La femme du nom de Susan Mudzengi, âgée de 43 ans, a battu son mari, Paul Ndlovu, dix ans plus âgé, comme un gamin, le 20 mai quand l’homme est rentré chez lui après le culte à l’Église apostolique africaine. Elle est confrontée à une accusation de violence domestique et d’indécence publique, et a été formellement accusée le 22 juin.
La femme est membre de la section apostolique dirigée par Johanne Masowe. Elle a reçu une charge supplémentaire après s’être déshabillée dans un poste de police pour éviter d’être détenue dans la cellule.
Le procureur Munyonga Kuvarega a déclaré au magistrat de Beitbridge, Goodswill Mavenge, que Ndlovu est le directeur de l’école primaire de Nottingham à Beitbridge.
Comme l’a signalé le Zimbabwe NewsDay, Kuvarega a déclaré que le 20 mai de cette année, Ndlovu est rentré de l’église et Mudzengi a commencé à lui crier la dessine pour s’être rendu à l’église apostolique.
« Ndlovu a été servi par sa fille pour le déjeuner et quand il a fini de manger, Mudzengi l’a attrapé par le cou et l’a poussé au sol avant de s’asseoir sur lui et l’assaillir plusieurs fois de coups de poings.

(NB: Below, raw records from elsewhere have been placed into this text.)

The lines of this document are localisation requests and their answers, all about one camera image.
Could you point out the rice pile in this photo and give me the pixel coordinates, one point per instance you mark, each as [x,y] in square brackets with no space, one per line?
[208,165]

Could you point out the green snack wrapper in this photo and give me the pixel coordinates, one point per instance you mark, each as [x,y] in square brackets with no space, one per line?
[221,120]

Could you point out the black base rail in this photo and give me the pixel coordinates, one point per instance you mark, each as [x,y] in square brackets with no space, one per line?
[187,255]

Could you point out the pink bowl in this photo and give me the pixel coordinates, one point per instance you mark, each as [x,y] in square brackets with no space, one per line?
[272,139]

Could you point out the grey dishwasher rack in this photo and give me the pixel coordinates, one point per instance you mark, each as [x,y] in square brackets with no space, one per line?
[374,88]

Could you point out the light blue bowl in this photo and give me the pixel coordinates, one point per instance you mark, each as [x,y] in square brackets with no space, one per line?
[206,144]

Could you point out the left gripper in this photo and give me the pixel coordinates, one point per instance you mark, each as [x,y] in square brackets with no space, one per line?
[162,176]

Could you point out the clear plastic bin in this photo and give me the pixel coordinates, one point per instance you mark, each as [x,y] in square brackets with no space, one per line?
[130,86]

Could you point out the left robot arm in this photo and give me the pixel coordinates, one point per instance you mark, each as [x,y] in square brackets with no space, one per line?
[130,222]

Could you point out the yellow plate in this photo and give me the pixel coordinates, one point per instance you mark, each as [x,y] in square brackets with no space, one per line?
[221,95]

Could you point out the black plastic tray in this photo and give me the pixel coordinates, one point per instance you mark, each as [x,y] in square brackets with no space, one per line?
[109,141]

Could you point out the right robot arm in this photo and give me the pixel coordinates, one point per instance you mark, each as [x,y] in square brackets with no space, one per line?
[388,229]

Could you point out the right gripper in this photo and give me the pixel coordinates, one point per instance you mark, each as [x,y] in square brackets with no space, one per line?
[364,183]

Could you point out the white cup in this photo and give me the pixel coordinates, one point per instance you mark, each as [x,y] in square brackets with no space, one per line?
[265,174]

L’accusée a également détruit la Bible de Ndlovu, l’huile d’onction et l’image de Mwazha (son pasteur).
« Le plaignant a réussi à s’échapper et à signaler le problème à la police, menant à l’arrestation de Mudzengi.
Mudzengi a été arrêtée le 17 juin 3017, mais à son arrivée au poste de police, elle est devenue violente en apprenant qu’elle serait détenue.
Elle a enlevé tous ses vêtements devant des agents de la police et d’autres personnes présentes . Elle a, ensuite, jeté les vêtements. Des femmes policiers se sont regroupées autour d’elle, et l’ont forcée à porter ses vêtements avant d’être escortée dans les cellules.